What This County Needs: Art With...
The good fairy came to Orange County the other day to try to get a decent tan and do some shopping. We asked her what she would be giving the visual art scene in the ‘90s.
“Sorry, I’m off duty,” she murmured, setting the alarm on her Porsche. We begged her for just a moment of her time.
“Well, off the top of my head. . . .” She adjusted her faux tortoise sunglasses with a flourish. “Perhaps an open mind.”
“You know how it is,” she said, picking her way across the mall’s parking lot and waving her wand imperiously at cars that speeded up at the crosswalks. “There are people who adore Norman Rockwell or Andrew Wyeth but despise contemporary art as an utter hoax.
“And there are people who think Jeff Koons--that guy who passes off mass-produced kitsch as art--is one of the greatest artists of our time.

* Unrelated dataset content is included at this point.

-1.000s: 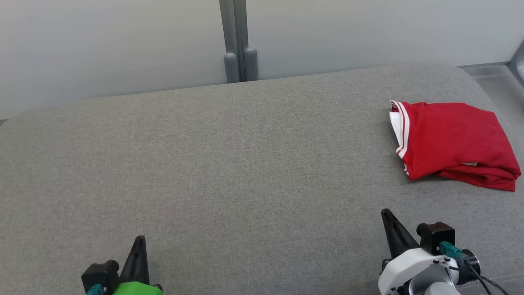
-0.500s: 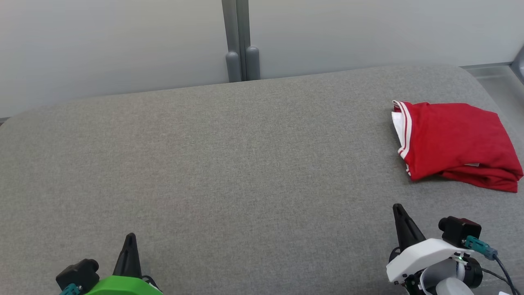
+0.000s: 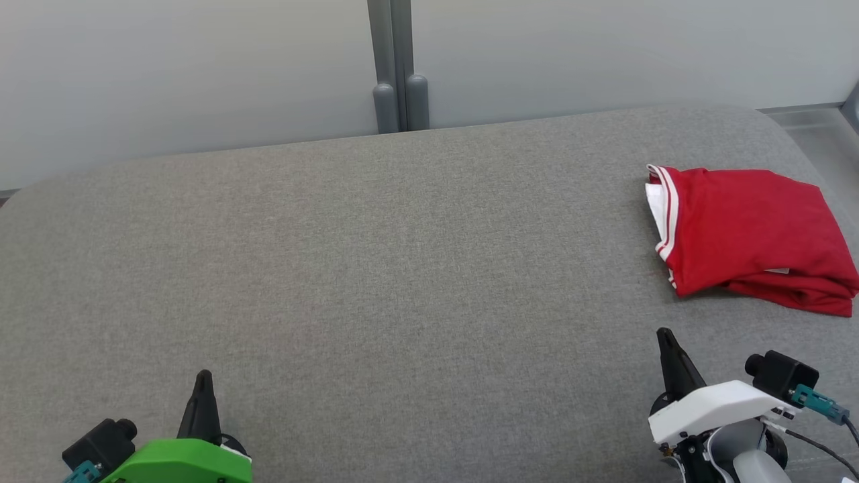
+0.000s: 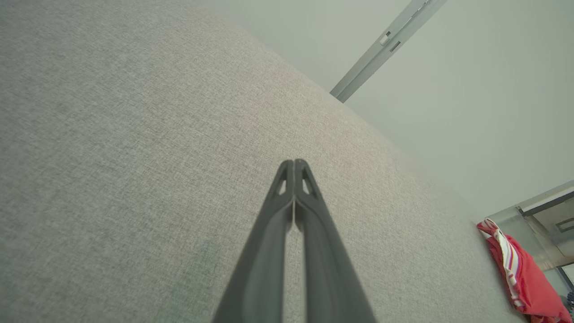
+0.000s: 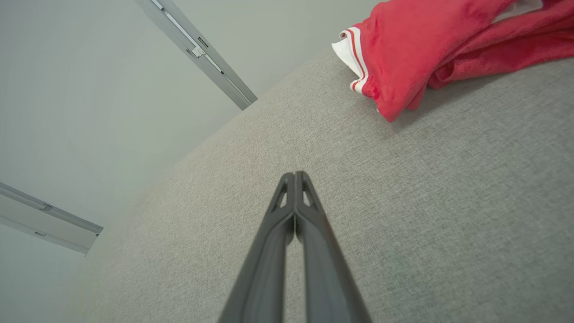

But these same folks wouldn’t be caught dead at an exhibit of California Impressionism.
“Some viewers who know a thing or two about good design are puzzled that an artist would want to spend time to make something depressing or ugly. Other people think art always means pouring out your soul and exposing your deepest secrets.
“Then there are the purists, who turn up their noses at art that isn’t based on a complicated theory about language and society.
“Of course, so many people think only paintings, sculptures and drawings are art. And they think making good art means making an exact copy of a little piece of the world. It’s pretty hard to persuade these poor souls that art comes in many guises, and in some unexpected places.”
The good fairy paused for a moment to squint dubiously at a Day-Glo banner advertising a fast-food restaurant.
“Then there are people who don’t think museums should show art reflecting homosexual life styles or showing the President in a bad light. Some worrywarts don’t want to allow children to look at nude paintings in museums and other public places.
“And there are plenty of good citizens who think art education in the public schools is a useless frill. If some people had their way, there would be no government support of art at all. Why, I know of some people. . . .”
We nodded impatiently. We already knew these things. The good fairy pursed her lips.
“I do tend to run on, I know,” she admitted. “But you see, the problem is that we live in a world split into so many little special-interest groups. Each is convinced it has a monopoly on the truth.
“That’s why I’m going to give each of the gallery-goers and board members and donors and curators and city administrators and critics an open mind--so they’ll be able to listen to each other wholeheartedly and maybe find at least a particle of truth on the other side.
“I learned something many years ago, from a poem by William Blake: ‘The man who never alters his opinion is like standing water, and breeds reptiles of the mind.’ Rather good, isn’t it? And now, my dear, I absolutely must enjoy this divine weather in peace.”
We watched her sashay into the distance until her starry headdress disappeared in the dazzle of the midday sun.